< Psalmen 53 >
1 Een onderwijzing van David, voor den opperzangmeester, op Machalath. De dwaas zegt in zijn hart: Er is geen God; zij verderven het, en zij bedrijven gruwelijk onrecht; er is niemand, die goed doet.
L'insensé dit en son cœur: Il n'y a point de Dieu. Ils se sont corrompus, ils ont commis des iniquités abominables; il n'y a personne qui fasse le bien.
2 God heeft van den hemel nedergezien op de mensenkinderen, om te zien, of iemand verstandig ware, die God zocht.
Dieu, du haut des cieux, jette ses regards sur les fils des hommes, pour voir s'il en est un qui ait de l'intelligence, qui recherche Dieu.
3 Een ieder van hen is teruggekeerd, te zamen zijn zij stinkende geworden, er is niemand, die goed doet, ook niet een.
Ils se sont tous égarés, ils sont corrompus tous ensemble; il n'y en a point qui fasse le bien, non pas même un seul.
4 Hebben dan de werkers der ongerechtigheid geen kennis, die Mijn volk opeten, alsof zij brood aten? Zij roepen God niet aan.
N'ont-ils point de connaissance, ceux qui pratiquent l'iniquité? Ils dévorent mon peuple comme s'ils mangeaient du pain; ils n'invoquent point Dieu.
5 Aldaar zijn zij met vervaardheid vervaard geworden, waar geen vervaardheid was; want God heeft de beenderen desgenen, die u belegerde, verstrooid; gij hebt hen beschaamd gemaakt, want God heeft hen verworpen.
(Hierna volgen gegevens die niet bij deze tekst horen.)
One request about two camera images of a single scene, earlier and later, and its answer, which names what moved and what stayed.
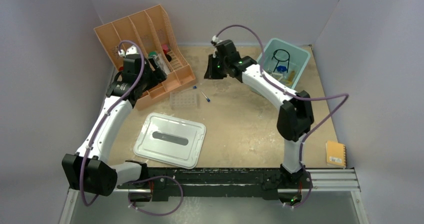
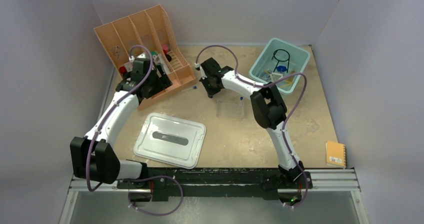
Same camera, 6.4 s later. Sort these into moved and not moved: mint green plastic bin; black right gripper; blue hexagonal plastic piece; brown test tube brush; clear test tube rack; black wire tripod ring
Moved: black right gripper; clear test tube rack
Not moved: blue hexagonal plastic piece; brown test tube brush; black wire tripod ring; mint green plastic bin
Là où il n'y avait point de frayeur, ils vont être saisis de frayeur; car Dieu dispersera les os de ceux qui campent contre toi; tu les rendras confus, car Dieu les a rejetés.
6 Och, dat Israels verlossingen uit Sion kwamen! Als God de gevangenen Zijns volks zal doen wederkeren, dan zal zich Jakob verheugen, Israel zal verblijd zijn.
Qui fera sortir de Sion la délivrance d'Israël? Quand Dieu ramènera son peuple captif, Jacob sera dans l'allégresse, Israël se réjouira.